Stoßseufzer des Abends
Vor der Wahl des CDU-Vorsitzenden hatte WELT-Journalistin Gaschke auf Friedrich Merz getippt. „Ich glaube, dass es eine ganze Menge Beatmung der Delegierten aus dem Kanzleramt gab“, sagte sie jetzt dazu.
Der Münchner Mittermeier fand seinen Ministerpräsidenten richtig gut. „taz“-Journalistin Herrmann stöhnte sogar: „Ich komme von einer linksalternativen Zeitung, und jetzt verteidige ich Herrn Söder!“
Erschütterndste Info
Beim Thema Mutation hieß es mal wieder: Ranga ran! ARD-Experte Yogeshwar hatte auch gleich eine schlimme News zu verkünden: „Erste Untersuchungen am südafrikanischen Virus zeigen, dass Personen, die mit dem ersten Corona-Virus infiziert waren, durchaus auch mit dem zweiten Virus noch einmal infiziert werden können.“ Uff!
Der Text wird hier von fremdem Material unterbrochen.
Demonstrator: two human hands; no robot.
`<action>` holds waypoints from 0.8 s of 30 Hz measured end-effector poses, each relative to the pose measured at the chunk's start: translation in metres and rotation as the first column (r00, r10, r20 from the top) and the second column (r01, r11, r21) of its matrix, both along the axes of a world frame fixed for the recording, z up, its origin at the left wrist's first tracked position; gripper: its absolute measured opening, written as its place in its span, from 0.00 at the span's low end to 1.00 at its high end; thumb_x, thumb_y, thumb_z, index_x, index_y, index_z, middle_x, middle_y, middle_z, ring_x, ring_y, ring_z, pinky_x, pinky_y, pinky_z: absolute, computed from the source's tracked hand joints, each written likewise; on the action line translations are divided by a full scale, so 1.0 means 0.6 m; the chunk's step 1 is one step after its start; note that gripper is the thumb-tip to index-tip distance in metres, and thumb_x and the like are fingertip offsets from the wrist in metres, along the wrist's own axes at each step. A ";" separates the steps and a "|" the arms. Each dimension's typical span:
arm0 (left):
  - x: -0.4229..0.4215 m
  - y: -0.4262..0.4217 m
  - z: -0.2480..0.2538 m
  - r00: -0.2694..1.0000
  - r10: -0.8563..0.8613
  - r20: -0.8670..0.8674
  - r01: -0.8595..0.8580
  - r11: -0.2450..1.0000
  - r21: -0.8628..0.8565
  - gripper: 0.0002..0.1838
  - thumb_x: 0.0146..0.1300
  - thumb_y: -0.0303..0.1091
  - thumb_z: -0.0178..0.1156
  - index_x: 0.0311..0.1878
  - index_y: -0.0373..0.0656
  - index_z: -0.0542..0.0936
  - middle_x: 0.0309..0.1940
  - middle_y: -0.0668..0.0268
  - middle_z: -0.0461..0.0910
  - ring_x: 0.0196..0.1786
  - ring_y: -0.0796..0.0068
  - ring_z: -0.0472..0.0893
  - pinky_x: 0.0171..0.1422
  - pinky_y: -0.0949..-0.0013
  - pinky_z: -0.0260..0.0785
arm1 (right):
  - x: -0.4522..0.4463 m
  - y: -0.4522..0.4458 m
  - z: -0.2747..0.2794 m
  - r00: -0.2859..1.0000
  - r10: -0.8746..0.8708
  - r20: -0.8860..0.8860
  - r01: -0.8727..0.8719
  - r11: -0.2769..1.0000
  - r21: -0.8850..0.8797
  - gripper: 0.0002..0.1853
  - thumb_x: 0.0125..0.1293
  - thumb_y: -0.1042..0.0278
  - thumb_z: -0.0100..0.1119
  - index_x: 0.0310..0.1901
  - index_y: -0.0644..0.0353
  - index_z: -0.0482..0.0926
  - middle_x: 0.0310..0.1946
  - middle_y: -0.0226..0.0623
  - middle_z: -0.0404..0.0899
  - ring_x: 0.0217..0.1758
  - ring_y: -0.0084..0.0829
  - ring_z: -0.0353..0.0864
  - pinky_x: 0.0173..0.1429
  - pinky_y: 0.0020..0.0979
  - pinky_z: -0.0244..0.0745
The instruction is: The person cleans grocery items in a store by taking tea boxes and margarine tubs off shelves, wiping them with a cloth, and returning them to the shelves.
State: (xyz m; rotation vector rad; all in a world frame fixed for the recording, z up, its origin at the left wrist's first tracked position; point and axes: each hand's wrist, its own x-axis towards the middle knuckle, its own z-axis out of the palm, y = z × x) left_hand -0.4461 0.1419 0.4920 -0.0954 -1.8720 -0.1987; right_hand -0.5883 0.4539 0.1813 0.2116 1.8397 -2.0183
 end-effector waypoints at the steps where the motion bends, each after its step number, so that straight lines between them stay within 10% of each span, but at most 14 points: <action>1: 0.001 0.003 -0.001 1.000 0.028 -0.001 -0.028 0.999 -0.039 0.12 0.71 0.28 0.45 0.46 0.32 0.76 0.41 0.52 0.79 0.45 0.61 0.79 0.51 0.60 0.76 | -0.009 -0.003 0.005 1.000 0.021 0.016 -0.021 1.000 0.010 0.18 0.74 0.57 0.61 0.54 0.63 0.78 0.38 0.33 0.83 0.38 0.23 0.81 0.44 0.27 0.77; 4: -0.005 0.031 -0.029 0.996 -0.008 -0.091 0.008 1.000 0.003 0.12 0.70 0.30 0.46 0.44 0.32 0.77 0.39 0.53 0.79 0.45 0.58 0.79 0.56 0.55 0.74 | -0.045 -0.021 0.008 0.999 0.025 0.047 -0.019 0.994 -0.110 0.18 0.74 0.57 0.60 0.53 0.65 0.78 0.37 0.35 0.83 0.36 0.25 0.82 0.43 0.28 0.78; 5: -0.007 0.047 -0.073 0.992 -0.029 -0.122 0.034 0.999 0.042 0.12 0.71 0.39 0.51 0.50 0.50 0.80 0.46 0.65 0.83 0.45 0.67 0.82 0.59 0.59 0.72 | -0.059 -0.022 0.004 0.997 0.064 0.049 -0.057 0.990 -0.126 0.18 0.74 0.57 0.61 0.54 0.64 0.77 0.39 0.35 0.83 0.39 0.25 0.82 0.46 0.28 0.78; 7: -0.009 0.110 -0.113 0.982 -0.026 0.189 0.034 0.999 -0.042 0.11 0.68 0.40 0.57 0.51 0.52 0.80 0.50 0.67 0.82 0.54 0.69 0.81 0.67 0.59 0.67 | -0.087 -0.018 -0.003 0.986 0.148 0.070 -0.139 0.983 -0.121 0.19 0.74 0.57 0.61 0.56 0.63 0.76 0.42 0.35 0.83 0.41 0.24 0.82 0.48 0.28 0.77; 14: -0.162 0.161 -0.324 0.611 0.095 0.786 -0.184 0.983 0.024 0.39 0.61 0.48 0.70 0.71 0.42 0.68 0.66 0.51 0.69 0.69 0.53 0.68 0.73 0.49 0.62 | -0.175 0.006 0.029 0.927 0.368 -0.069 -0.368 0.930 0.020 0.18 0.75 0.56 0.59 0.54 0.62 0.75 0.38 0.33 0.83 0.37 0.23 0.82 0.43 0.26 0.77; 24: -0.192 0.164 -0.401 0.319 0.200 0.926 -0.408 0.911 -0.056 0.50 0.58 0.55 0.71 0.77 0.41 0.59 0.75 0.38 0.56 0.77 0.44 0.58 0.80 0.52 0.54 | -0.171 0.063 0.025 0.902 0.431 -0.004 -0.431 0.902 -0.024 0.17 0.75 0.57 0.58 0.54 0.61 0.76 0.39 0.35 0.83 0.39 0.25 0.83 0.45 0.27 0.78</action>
Temperamentvollste Abrechnung
Auf Trump feuerte die Runde eine Schimpfkanonade ab. Mittermeier: „Unser kleines narzistisches Arschloch!“ Gaschke: „Klassische Hetze! Das wird scheußlich!“
Schwan freute sich über Biden: „Ich habe das Gefühl, dass er sehr gut den Ton getroffen hat“, lobte die alte Dame der SPD, „und es kommt jetzt viel mehr darauf an den Ton zu treffen, als die einzelnen Aussagen ganz richtig zu machen.“
Fazit: Keine absichtsvollen Missverständnisse, keine Pickelhaubenklischees. Ein starker Staatsmann zwischen tüchtigen Talkern und eine zähe Zeremonienmeisterin: Das war eine Show der Kategorie „Lehrstunde“.